# [PROBLEM DETAILS]
Filter the entries for lines with the word "written".

# [MATERIAL SHOWN]
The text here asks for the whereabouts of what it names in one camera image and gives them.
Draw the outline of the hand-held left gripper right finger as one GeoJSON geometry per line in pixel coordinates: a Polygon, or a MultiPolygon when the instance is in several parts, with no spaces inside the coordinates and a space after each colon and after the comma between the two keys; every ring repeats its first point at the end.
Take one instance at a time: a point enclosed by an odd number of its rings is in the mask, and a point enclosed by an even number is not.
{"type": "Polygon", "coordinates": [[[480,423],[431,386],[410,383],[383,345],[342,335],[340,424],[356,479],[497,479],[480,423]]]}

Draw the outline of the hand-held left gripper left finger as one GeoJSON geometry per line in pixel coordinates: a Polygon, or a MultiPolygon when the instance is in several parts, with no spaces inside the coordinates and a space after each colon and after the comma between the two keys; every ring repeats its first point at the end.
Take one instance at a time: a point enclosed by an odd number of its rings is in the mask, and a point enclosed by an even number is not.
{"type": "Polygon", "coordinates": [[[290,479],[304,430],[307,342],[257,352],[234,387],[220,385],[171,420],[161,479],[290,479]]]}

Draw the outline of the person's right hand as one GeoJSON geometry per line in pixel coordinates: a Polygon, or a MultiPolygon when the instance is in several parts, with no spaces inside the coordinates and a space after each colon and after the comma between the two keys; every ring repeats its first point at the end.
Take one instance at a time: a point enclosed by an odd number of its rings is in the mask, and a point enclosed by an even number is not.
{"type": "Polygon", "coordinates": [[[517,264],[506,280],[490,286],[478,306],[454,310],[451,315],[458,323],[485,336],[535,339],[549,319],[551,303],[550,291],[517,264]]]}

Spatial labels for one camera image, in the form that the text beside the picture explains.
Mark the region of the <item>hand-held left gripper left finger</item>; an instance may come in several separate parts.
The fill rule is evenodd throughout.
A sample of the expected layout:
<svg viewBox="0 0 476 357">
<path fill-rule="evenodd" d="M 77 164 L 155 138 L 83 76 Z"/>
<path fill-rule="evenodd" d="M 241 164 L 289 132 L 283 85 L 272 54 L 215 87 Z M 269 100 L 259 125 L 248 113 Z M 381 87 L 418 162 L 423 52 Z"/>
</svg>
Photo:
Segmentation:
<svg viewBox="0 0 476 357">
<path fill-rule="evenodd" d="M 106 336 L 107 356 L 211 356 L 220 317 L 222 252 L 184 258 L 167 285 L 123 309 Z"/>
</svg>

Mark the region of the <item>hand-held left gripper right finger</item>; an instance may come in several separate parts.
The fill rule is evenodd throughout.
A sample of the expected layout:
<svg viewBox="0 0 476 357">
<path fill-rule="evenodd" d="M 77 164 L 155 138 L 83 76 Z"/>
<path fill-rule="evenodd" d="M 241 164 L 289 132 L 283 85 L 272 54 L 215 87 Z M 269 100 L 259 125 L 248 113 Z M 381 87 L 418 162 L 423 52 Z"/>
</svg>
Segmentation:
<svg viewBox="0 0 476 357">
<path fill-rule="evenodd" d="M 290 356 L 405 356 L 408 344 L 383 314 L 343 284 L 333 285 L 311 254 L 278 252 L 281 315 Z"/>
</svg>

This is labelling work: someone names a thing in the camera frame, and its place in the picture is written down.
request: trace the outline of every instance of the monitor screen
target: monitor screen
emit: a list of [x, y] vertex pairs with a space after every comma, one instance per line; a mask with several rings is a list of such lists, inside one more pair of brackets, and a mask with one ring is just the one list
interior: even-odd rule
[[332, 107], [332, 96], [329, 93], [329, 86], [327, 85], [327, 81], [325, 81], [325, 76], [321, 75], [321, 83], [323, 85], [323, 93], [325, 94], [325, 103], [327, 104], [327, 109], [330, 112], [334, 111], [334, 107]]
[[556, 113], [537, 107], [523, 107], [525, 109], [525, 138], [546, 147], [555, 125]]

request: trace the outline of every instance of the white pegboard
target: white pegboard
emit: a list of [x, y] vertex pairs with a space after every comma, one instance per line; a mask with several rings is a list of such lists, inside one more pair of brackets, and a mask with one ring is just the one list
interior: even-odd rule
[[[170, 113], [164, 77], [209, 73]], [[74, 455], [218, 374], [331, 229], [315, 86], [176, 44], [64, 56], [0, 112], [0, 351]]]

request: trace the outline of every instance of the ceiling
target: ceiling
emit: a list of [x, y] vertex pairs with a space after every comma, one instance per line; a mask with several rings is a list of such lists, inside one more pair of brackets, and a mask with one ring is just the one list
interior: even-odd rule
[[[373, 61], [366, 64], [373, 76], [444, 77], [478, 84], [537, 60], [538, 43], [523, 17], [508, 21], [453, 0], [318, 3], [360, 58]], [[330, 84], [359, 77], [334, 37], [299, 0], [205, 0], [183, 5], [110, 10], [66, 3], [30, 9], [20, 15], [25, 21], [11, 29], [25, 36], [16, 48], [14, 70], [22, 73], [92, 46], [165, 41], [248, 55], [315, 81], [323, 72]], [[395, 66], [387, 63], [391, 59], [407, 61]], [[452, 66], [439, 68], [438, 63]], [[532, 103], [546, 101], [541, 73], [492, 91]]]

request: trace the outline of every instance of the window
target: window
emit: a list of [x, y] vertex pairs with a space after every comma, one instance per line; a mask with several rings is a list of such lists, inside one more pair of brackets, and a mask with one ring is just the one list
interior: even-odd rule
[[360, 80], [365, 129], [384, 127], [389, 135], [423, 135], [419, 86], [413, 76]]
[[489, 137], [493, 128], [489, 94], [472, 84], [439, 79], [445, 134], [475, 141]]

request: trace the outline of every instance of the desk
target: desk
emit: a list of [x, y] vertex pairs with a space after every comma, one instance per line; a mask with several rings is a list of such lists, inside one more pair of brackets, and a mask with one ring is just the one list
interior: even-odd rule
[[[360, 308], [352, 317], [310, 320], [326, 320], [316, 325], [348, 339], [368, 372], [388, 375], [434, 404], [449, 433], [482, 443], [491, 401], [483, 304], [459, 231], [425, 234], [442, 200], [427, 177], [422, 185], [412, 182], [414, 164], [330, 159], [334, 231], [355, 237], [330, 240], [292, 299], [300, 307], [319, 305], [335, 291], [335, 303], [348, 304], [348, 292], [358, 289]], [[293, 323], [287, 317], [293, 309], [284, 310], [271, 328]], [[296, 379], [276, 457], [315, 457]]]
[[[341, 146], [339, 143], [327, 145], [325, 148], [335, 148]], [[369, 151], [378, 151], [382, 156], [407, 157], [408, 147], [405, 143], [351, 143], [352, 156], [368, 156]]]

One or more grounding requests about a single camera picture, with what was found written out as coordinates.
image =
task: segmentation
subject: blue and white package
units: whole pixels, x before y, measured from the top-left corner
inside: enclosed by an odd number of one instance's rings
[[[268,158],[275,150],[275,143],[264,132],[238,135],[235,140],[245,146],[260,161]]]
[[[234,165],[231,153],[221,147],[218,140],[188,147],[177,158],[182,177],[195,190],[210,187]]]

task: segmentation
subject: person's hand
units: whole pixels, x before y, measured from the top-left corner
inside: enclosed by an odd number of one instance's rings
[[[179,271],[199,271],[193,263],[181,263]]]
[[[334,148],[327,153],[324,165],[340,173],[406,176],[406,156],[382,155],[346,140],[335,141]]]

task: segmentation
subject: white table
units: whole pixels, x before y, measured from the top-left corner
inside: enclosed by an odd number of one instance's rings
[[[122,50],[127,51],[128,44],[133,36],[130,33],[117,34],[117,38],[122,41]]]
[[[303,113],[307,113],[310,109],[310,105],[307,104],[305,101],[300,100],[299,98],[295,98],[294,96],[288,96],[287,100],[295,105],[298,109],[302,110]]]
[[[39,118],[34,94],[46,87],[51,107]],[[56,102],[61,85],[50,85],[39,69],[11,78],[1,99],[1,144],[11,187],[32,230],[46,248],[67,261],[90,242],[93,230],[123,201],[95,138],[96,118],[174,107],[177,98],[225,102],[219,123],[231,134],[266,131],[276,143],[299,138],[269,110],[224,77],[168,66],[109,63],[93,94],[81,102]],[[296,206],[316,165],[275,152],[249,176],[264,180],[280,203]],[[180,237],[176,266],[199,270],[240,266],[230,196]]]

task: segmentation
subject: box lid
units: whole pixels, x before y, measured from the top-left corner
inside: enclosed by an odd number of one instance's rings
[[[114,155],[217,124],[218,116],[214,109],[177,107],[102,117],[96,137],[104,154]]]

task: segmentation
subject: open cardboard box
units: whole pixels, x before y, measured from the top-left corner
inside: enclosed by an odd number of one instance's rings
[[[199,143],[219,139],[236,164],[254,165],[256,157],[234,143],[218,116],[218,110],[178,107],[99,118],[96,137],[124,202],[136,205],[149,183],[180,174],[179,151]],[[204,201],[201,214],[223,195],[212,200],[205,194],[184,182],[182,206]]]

# [EXERCISE OUTPUT]
This is labelling work: someone names a thing in the camera frame, and its place in the picture is written down.
One or more grounding requests about a single camera picture, with what was found written out as coordinates.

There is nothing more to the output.